RIMS Risk Maturity Model FAQ

Why is the RIMS Risk Maturity Model® important for organizations?

The RIMS Risk Maturity Model® is a valuable tool for your business planning and decision making by improving your organization's risk management competency. By creating a common risk management approach, your organization can uncover dependencies and break down silos. This leads to a more effective, integrated and informed risk management  organizational capability for addressing uncertainty. Greater certainty leads to improved strategic planning and adaptability, we well as more smoothly run operations, where people can focus on proactive activities rather than reactive fixes. At the end of the day, this could result in a better bottom line, up to a 25% improved firm value according to researchers. The RIMS Risk Maturity Model® provides standardized criteria by which organizations can benchmark risk management strategies in order to assess program maturity levels, strengths and weaknesses, and develop next steps in the evolution of their ERM programs.

How is the RIMS Risk Maturity Model® relevant for you?

Developed jointly as a risk management resource between RIMS and LogicManager, the RIMS Risk Maturity Model® (RMM) is a best-practice framework and free online assessment tool intended for individuals with risk management responsibilities. It’s a resource designed to help implement and sustain enterprise risk management programs. The RIMS RMM is an educational, planning and measurement resource for boards of directors, chief executive officers, chief financial officers, chief risk officers and other risk management professionals, as well as chief audit executives and consultants, to evaluate the effectiveness and efficiency of an organization’s ERM program.

What are the basic principles of the RIMS Risk Maturity Model®?

The RIMS RMM model consists of 68 key readiness indicators that describe twenty-five competency drivers for seven attributes that create ERM’s value and utility in an organization. The RMM maturity ladder is organized progressively from “ad hoc” to “leadership” and depicts corresponding levels of risk management competency in seven attributes: ERM-based Approach, ERM Process Management, Root Cause Discipline, Risk Appetite Management, Uncovering Risks,  Performance Management and Business Resiliency and Sustainability. The RIMS RMM helps you and your leadership team plot a roadmap to the successful integration of ERM. A unique feature of the Model is its applicability regardless of the specialized frameworks and standards that your organization is using, whether it be the international ISO 31000:2018 standard, the COSO ERM Framework 2017, COBIT, Standard & Poor’s risk management guidelines or some combination.
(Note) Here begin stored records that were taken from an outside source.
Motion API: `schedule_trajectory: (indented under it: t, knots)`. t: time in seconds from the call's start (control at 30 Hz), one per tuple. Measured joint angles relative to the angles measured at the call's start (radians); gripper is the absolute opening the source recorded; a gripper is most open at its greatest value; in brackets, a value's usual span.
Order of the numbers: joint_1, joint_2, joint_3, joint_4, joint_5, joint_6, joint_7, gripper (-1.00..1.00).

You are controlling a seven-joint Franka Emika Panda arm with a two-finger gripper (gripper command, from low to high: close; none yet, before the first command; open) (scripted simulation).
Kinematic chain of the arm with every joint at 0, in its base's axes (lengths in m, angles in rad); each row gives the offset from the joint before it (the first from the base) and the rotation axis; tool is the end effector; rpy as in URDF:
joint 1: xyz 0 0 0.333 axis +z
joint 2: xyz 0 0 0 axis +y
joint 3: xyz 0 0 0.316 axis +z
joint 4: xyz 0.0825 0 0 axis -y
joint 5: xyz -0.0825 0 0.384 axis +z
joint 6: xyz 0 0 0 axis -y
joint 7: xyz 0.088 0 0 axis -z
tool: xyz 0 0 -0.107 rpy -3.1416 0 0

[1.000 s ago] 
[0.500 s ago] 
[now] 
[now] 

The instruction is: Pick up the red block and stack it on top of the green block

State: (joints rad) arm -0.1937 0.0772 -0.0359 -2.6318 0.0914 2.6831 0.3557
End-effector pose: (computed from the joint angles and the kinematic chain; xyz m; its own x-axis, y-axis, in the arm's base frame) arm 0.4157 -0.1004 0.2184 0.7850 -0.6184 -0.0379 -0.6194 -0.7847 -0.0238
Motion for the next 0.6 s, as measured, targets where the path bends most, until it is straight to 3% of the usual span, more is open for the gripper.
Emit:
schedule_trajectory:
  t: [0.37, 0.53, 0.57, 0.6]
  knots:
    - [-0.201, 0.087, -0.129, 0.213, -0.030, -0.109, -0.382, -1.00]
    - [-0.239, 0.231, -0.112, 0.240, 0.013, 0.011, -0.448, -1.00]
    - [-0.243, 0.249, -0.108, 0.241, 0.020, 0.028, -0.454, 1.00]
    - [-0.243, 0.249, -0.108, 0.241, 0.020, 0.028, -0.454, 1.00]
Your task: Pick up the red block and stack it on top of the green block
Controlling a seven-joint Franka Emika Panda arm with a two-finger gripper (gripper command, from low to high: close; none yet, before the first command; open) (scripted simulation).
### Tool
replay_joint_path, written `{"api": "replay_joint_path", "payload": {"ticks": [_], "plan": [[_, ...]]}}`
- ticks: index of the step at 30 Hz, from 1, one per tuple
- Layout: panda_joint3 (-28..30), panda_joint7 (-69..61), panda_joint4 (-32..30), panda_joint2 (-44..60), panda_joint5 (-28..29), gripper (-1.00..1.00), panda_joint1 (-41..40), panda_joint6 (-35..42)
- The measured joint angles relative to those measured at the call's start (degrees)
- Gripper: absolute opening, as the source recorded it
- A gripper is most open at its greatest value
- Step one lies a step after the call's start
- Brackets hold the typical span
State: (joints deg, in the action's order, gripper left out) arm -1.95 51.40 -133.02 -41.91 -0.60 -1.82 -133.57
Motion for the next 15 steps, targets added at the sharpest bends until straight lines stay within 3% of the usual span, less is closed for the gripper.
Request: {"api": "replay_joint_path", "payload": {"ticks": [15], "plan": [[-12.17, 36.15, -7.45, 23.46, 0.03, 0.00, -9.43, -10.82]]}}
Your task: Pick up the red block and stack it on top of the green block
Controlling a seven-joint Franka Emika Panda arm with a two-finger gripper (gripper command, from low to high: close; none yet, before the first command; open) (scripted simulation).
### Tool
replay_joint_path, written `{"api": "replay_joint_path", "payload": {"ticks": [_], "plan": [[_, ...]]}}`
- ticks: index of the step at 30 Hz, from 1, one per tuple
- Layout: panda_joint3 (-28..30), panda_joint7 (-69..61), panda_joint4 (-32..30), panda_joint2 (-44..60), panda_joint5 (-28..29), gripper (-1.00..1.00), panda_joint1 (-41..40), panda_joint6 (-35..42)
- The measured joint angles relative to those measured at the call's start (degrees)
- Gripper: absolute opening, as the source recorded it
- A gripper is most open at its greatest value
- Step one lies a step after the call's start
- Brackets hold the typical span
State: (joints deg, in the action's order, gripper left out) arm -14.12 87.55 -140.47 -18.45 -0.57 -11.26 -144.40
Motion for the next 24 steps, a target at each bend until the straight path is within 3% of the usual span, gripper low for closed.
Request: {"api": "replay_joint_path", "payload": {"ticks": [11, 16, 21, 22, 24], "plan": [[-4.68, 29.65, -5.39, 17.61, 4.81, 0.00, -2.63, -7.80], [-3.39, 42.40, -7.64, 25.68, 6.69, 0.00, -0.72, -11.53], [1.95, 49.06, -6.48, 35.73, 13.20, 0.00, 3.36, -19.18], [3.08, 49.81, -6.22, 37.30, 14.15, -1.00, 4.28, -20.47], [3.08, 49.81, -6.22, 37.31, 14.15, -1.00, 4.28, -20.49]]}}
What is the theoretical basis for the RIMS Risk Maturity Model®?

The Risk Maturity Model® is based on the Capability Maturity Model, a methodology founded by the Carnegie Mellon University Software Engineering Institute (SEI) in the 1980’s. Originally, the model was used to advance software engineering processes. Since then the theory behind the Maturity Model has been applied to other corporate operations such as supply chain and people management, and embraced by some organizations within technology, finance and defense industries. Enterprise risk managers from various business sectors joined forces with RIMS and LogicManager to develop the RIMS Risk Maturity Model® for ERM in order to apply this accepted methodology to improve processes within the risk management discipline.

How do I use RIMS Risk Maturity Model®?

In order to get the most out of RIMS Risk Maturity Model®, we encourage you to take the free online Risk Maturity Assessment in order to get a snapshot of where your risk program stands today. You can then compare your personalized assessment against the full guidelines to identify gaps, and develop a plan for continuous improvement. Strengthen your risk management approach by putting your plan into action. Repeat the assessment periodically to re-evaluate progress and changes in your organization’s competencies.